About thirteen years ago, I was on a work trip with several colleagues when we heard the news of police shooting an unarmed Black man (one of many such incidents in this country's history). The four of us (all white women) talked about this. Three of us felt sick by it and confused too, which I think is a sign of our privilege. Feeling confused and surprised by evidence of racism is the luxury of those who don't have to deal with it every day. The fourth woman, who I liked and admired generally, said something I haven't been able to forget: "Well, maybe the police had learned through experience that men who look like him usually have guns."

We all stopped walking and looked at her. She couldn't be saying what we thought she was saying, could she?

She went to clarify. She didn't hold the police officers at fault. After all, if in their experience Black men carried guns, then naturally they would assume this one had a gun, and so shooting him was in self defense.

"But he didn't have a gun," I said, in case she'd missed that part somehow. "He was afraid and running away from police, afraid they would shoot him, which they did. Even though he didn't have a gun."

"But he might have," she insisted. "They didn't know. Plus he shouldn't have been running. He should have just surrendered."

By her own logic, I wanted to add, perhaps then he had reason to be afraid the police would shoot an unarmed Black man, even if he surrendered. Perhaps his experience had taught him that that was likely.

We tried to point out to her that this is what the problem is with stereotypes. Even in the extremely unlikely scenario that every single Black man these white police officers had ever met had been carrying a gun and intended to use it to kill cops, this one wasn't. He should have been treated as an individual, as a human being, not by what others who looked like him had done in the past. He was killed for the color of his skin, not for his actions. That is the danger of stereotypes. That's what racism is.
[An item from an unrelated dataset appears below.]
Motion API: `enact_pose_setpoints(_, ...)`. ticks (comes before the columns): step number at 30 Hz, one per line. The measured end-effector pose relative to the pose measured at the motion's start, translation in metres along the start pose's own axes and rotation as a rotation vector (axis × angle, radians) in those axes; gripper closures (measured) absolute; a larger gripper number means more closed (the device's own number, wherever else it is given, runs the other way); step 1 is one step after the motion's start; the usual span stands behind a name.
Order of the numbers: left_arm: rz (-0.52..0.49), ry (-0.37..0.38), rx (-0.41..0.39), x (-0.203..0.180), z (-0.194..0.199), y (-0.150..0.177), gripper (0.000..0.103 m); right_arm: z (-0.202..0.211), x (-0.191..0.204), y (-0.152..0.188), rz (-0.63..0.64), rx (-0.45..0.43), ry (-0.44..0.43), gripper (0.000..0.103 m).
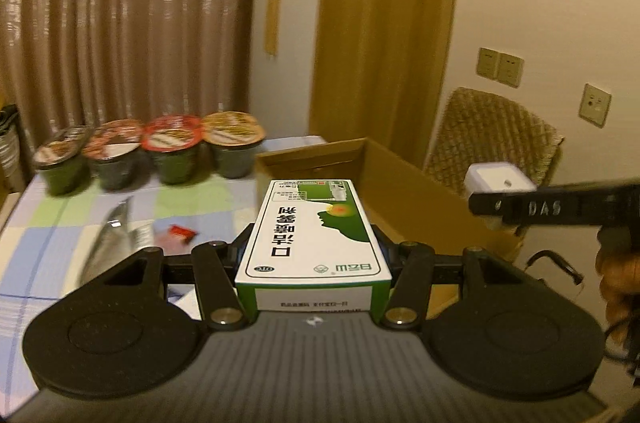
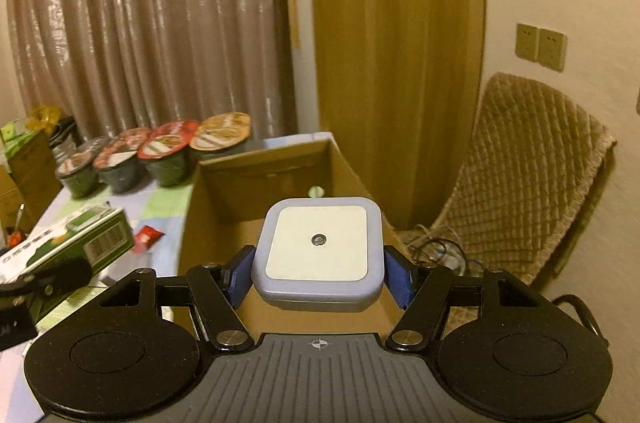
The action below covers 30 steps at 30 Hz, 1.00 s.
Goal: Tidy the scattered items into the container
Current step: 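Lift the green box with the left tool while the right tool carries the night-light to the cardboard box, then open the left tool over the cardboard box while the right tool releases the night-light inside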
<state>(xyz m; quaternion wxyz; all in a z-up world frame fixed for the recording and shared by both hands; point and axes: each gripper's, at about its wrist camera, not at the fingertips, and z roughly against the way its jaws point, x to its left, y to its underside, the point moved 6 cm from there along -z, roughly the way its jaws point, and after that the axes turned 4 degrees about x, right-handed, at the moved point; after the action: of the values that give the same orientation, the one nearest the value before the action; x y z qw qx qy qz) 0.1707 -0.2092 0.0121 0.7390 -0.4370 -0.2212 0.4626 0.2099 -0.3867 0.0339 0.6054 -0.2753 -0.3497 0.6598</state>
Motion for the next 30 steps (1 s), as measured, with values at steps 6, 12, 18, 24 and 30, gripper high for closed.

She could not understand. She couldn't grasp what we were trying to explain. She could only see the situation from a single point-of-view. I don't want to paint the other three of us as heroes. I'm sure we are all spectacularly ignorant about a great number of things. But in this one instance, for whatever reason, we could see something that this other woman simply could not.

I wonder about this woman. I wonder if she only ever had friends who looked like her. I wonder if she'd ever read a book with a Black protagonist and learned to identify with him or her. I wonder if learning to recognize the pervasive racism in this country would have so upset the way she understood the world that she just couldn't manage it. If it was scary for her. If ignorance was a security blanket that she, as a white person, could afford to cling to.

I'm reminded of her a lot this week. People are reacting to the news from Ferguson in vastly different ways. One of those ways is, "It's not about race. Why do people have to make everything about race?" If someone were to say, "It's obvious that racism is a real and huge issue, but in this case, carefully examining the evidence, I don't think it applies here," I could respect that. I'd disagree with you, but I'd respect that. But to claim "there is no racism" is alarmingly blind and willfully ignorant.

Until we all choose to see and try to understand the racism around us and in us, nothing is going to change. And we so desperately need change. So desperately the need aches. It stings. And for some, it kills.